In the entries that follow, find the line containing "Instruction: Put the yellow" and the line containing "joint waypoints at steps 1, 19", then retype exactly the lines from the first through the second, pictures excluded.

┄┄┄┄┄┄┄┄┄┄┄┄┄┄┄┄┄┄┄┄

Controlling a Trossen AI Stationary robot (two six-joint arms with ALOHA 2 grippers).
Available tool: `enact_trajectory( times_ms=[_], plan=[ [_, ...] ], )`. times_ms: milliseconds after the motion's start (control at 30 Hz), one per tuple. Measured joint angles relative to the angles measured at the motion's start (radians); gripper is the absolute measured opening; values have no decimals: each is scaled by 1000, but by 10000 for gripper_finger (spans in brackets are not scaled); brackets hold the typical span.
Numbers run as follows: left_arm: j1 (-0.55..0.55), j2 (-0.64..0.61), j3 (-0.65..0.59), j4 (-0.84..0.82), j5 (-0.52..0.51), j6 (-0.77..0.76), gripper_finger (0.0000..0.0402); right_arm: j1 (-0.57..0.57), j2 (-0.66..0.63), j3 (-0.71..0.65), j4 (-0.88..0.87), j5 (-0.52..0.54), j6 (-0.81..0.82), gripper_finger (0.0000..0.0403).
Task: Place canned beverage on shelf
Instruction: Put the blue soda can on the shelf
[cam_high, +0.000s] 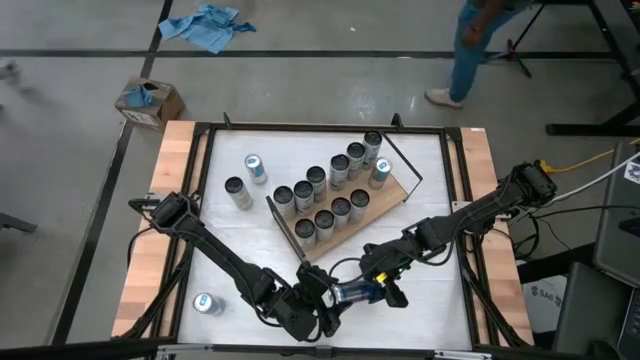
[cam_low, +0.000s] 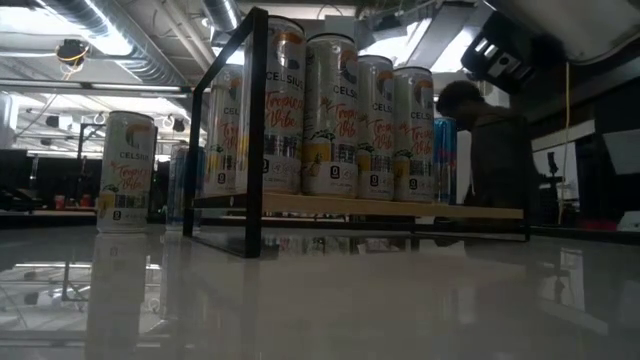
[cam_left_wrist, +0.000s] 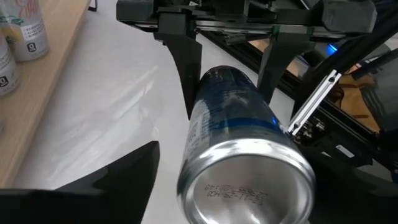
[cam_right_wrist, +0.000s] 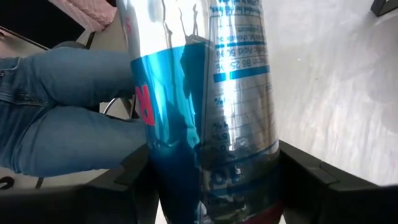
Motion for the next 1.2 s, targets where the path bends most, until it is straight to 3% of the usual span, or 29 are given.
enact_trajectory(
  times_ms=[500, 1200],
  plan=[
    [-1, 0, 0, -2, 4, 1, 219, 0, 0, 0, -1, -2, -1, 274],
    [-1, 1, 0, -2, -1, 1, 218, 0, -1, 1, -23, 7, 1, 276]
  ],
)
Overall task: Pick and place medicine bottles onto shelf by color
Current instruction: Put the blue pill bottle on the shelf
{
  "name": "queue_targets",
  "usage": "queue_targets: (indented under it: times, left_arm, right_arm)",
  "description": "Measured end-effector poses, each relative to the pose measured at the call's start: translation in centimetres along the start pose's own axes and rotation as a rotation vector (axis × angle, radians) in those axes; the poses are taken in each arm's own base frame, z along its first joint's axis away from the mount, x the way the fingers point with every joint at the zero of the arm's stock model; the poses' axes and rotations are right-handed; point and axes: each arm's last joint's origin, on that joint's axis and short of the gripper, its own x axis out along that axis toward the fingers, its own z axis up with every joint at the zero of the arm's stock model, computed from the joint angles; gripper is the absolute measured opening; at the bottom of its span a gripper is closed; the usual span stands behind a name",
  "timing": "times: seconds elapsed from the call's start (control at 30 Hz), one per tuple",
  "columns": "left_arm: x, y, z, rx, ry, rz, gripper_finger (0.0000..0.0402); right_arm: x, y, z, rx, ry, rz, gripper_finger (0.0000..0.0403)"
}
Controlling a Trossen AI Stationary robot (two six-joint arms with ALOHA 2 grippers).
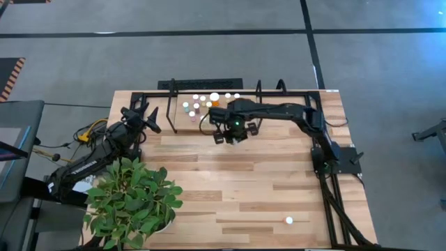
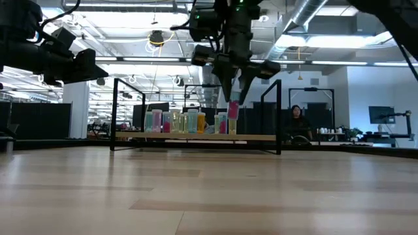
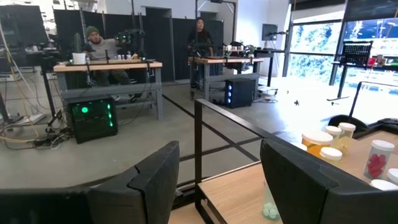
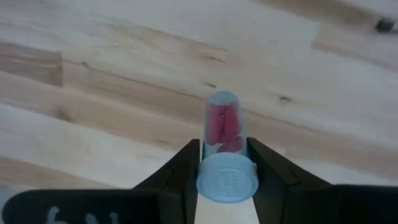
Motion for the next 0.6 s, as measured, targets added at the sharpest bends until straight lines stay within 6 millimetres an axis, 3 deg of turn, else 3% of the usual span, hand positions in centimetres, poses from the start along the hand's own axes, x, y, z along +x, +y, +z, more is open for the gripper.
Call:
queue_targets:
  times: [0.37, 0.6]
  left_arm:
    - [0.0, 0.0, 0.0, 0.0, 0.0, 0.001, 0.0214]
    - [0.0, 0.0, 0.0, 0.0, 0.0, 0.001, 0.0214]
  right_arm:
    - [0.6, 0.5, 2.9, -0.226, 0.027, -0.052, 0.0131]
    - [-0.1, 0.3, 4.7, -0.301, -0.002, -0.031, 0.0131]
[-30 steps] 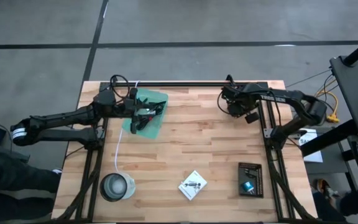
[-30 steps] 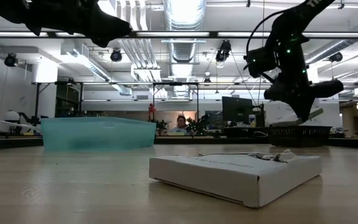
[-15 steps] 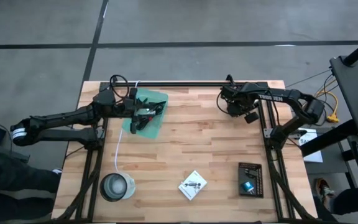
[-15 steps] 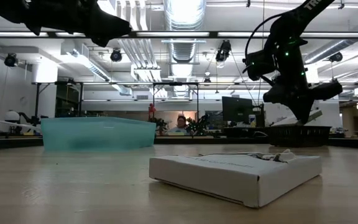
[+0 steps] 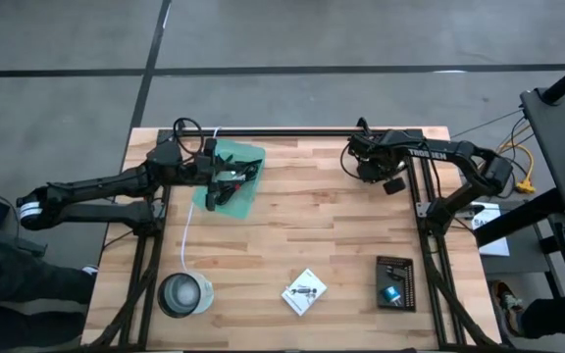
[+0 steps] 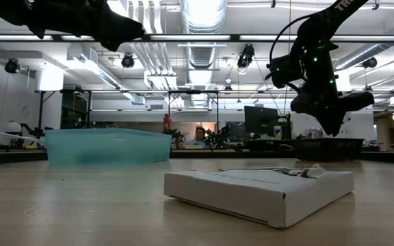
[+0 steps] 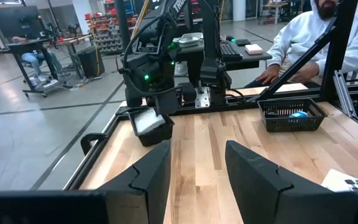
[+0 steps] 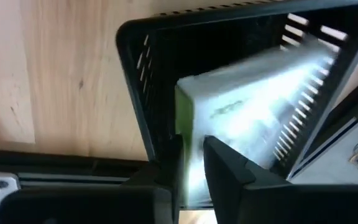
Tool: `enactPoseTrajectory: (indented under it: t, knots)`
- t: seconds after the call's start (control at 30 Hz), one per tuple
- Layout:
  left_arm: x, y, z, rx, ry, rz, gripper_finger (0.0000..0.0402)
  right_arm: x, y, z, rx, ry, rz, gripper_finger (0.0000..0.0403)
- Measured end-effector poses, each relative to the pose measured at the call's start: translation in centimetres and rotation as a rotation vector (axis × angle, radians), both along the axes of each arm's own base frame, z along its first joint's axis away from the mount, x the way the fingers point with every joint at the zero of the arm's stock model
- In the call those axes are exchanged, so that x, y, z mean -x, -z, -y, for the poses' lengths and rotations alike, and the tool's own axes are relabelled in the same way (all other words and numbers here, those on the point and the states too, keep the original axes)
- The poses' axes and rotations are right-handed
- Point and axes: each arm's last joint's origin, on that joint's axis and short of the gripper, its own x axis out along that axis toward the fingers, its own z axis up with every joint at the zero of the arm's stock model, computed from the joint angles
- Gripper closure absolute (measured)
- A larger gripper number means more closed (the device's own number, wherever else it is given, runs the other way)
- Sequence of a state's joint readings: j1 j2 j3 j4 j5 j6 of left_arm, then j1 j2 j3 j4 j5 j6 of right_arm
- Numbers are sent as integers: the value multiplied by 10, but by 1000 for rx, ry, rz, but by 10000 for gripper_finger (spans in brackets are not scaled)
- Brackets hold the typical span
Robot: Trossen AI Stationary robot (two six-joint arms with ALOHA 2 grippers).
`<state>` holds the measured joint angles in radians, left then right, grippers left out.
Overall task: Pick and place items into bin
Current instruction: Put the right white card reader box into the top black bin, then put the white card reader box into the top black bin
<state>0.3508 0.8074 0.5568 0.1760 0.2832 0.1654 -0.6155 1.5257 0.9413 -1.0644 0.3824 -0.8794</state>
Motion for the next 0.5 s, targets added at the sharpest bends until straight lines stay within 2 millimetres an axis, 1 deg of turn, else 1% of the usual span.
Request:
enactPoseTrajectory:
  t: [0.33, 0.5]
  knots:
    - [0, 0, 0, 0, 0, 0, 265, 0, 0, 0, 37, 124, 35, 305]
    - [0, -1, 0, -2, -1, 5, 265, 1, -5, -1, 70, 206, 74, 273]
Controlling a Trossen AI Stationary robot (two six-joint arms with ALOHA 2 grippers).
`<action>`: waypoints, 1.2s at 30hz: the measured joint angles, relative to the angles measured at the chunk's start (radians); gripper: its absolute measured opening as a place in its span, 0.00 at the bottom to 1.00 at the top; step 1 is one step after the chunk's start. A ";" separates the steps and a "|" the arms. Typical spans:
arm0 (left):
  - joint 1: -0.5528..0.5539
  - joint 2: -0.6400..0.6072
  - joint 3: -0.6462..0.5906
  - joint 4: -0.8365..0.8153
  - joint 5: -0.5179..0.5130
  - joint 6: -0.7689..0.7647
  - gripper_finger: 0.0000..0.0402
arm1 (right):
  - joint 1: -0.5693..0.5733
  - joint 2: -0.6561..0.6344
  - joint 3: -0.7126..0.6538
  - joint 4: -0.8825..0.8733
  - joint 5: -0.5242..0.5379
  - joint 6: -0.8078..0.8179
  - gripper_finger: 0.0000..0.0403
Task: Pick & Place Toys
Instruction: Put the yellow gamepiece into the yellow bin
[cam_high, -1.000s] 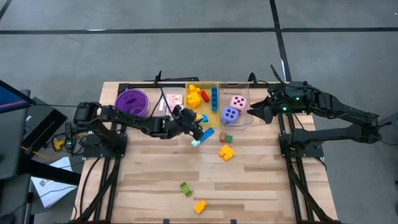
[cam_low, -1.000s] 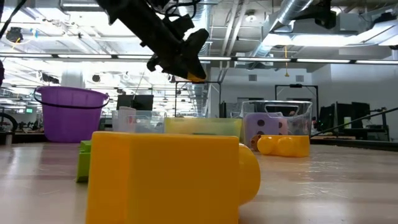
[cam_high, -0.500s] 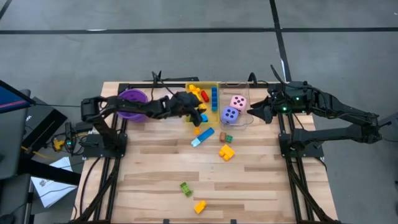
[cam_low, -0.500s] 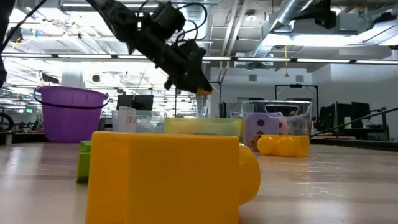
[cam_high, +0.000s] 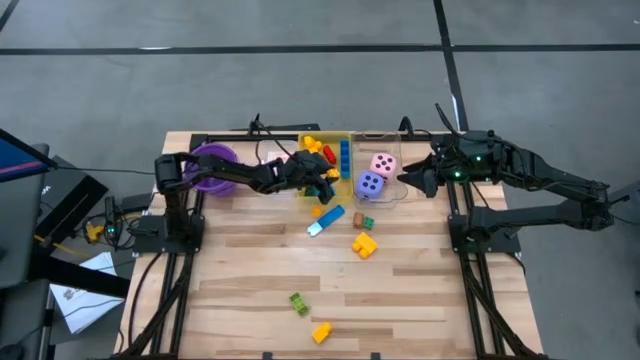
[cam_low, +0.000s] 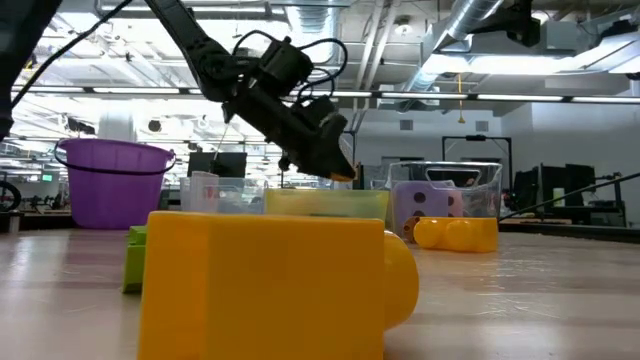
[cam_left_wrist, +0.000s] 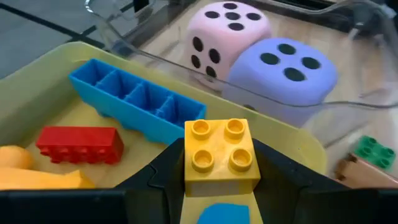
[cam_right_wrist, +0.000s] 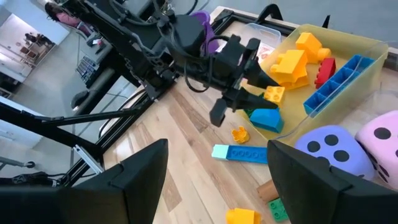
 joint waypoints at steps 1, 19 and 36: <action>0.000 0.009 0.014 0.001 -0.001 0.001 0.35 | 0.000 0.000 0.000 0.000 0.000 0.000 0.66; 0.010 0.106 0.109 -0.150 -0.108 -0.028 0.35 | 0.000 0.000 0.000 0.000 0.000 0.019 0.66; 0.009 0.106 0.109 -0.169 -0.113 -0.056 0.36 | 0.000 0.000 0.000 0.000 0.000 0.016 0.66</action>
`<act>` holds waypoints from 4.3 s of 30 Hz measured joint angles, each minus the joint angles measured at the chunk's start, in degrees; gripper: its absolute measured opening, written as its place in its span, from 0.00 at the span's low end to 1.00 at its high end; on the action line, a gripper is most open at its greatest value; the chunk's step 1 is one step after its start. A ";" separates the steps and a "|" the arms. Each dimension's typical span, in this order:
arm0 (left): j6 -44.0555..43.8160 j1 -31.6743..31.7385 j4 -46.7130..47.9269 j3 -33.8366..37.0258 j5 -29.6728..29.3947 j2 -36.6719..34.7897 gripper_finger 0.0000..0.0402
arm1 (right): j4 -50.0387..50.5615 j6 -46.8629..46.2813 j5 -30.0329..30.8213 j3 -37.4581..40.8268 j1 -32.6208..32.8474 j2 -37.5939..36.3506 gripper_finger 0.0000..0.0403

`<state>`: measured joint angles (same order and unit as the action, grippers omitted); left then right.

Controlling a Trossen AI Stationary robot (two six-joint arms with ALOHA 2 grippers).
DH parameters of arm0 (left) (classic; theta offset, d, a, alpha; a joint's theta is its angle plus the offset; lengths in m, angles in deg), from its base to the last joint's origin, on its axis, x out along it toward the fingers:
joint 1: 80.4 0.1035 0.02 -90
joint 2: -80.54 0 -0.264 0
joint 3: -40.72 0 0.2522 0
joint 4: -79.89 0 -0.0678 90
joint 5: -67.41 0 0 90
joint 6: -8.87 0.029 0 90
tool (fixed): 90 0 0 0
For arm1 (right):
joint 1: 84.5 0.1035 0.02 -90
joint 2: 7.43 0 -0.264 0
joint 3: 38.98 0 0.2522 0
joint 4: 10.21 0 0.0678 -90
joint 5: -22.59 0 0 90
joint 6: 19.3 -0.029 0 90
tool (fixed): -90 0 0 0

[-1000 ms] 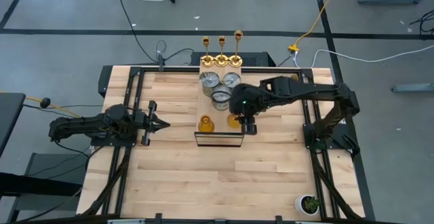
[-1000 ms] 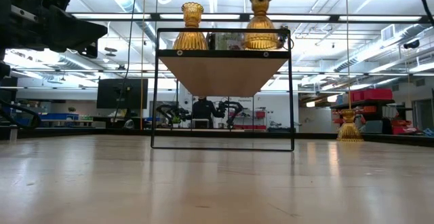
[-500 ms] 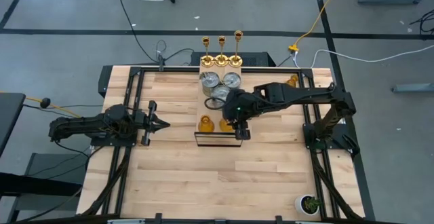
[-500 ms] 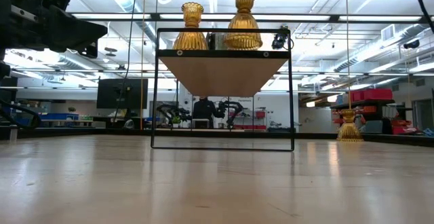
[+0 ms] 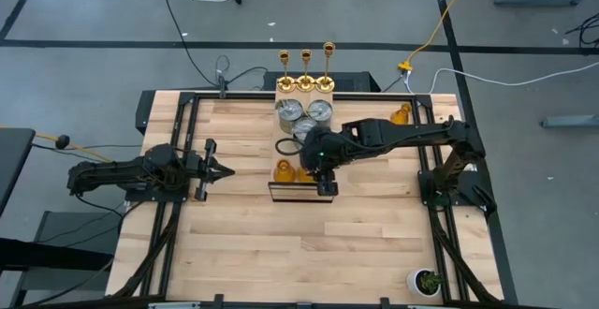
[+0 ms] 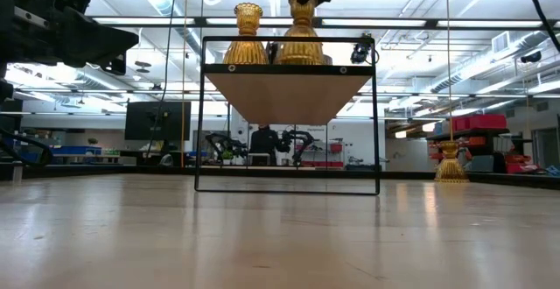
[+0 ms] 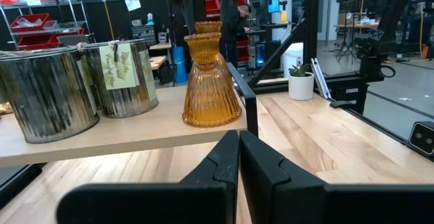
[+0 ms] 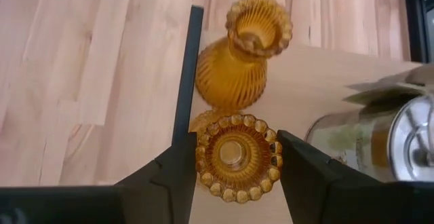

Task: Pick & Place candle stick holders
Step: Put the bottom orange glass candle holder aligned with the other glass candle holder on the shelf, then put the orange glass candle holder aligned with the other glass candle holder on the shelf

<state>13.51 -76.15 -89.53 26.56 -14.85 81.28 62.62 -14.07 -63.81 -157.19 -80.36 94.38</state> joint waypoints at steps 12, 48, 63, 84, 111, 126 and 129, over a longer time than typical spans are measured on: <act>-0.01 0.02 0.00 -0.02 -0.01 0.00 0.05 | -1.27 0.00 -0.01 0.04 0.00 0.79 0.44; 0.01 0.00 0.00 -0.01 0.00 0.00 0.05 | -3.18 -1.55 -1.51 1.93 -0.20 0.65 0.48; 0.01 0.02 0.00 0.00 -0.01 0.00 0.05 | -4.30 -1.73 -1.60 1.99 -0.15 0.69 0.70; 0.00 0.01 0.00 -0.01 0.00 0.00 0.05 | 2.51 -1.50 3.48 1.97 -2.68 -8.12 0.82; 0.00 0.02 0.00 0.00 -0.01 0.00 0.05 | 4.26 -12.31 10.03 25.70 -26.99 -29.31 0.81; 0.01 0.02 0.00 0.00 0.01 0.00 0.05 | 10.35 -17.34 12.44 26.43 -43.84 -31.86 0.81; 0.01 0.00 0.00 0.00 0.01 0.00 0.05 | 11.18 -19.82 13.73 26.43 -46.38 -31.50 0.81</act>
<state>13.52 -76.15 -89.53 26.55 -14.84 81.28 73.79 -33.89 -50.08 -130.76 -126.74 62.88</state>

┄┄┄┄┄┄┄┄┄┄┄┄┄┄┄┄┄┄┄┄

• _Problem solution_:
Instruction: Put the yellow gamepiece into the yellow bin
[cam_high, -1.000s] 
[cam_low, -1.000s] 
[cam_high, -0.500s] 
[cam_low, -0.500s] 
[cam_high, +0.000s] 
[cam_low, +0.000s] 
[cam_left_wrist, +0.000s] 
[cam_right_wrist, +0.000s] 
 joint waypoints at steps 1, 19 and 36: <action>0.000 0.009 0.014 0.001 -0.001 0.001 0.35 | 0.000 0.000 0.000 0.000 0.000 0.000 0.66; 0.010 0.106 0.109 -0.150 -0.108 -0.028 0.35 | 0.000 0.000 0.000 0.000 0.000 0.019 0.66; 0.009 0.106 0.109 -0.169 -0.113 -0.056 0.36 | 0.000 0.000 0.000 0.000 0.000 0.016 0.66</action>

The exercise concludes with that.